Your goal » One range is to be output from the listing below, exactly as written: the line with "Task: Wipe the" to the line with "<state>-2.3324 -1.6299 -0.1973", both kept.
☆ ☆ ☆
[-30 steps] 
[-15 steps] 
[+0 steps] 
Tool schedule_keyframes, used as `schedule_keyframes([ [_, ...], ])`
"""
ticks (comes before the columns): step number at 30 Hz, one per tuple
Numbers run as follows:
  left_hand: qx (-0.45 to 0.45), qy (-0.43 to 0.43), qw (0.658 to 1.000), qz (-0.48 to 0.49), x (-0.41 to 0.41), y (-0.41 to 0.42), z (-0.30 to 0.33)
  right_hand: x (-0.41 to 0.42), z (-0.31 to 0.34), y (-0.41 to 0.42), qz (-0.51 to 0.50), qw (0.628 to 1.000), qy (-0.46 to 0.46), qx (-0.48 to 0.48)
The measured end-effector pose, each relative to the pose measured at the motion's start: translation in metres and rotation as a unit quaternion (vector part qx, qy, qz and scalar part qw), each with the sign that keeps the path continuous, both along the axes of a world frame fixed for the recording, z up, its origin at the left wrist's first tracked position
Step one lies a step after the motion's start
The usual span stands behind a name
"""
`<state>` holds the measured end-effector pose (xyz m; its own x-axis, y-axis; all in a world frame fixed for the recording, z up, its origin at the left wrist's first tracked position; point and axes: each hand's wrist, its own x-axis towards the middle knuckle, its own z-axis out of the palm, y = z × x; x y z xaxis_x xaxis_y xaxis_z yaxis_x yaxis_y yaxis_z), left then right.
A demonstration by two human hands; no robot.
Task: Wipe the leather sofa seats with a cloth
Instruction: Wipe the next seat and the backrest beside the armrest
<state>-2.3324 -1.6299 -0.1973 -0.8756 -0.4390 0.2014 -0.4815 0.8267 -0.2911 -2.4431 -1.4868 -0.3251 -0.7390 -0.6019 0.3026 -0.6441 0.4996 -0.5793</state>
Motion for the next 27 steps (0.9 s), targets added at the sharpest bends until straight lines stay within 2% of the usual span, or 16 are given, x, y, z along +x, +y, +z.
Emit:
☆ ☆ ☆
Your solution »
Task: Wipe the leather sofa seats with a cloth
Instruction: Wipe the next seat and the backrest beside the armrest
<state>-2.3324 -1.6299 -0.1973 -0.8756 -0.4390 0.2014 -0.4815 0.8267 -0.2911 -2.4431 -1.4868 -0.3251 -0.7390 -0.6019 0.3026 -0.6441 0.4996 -0.5793</state>

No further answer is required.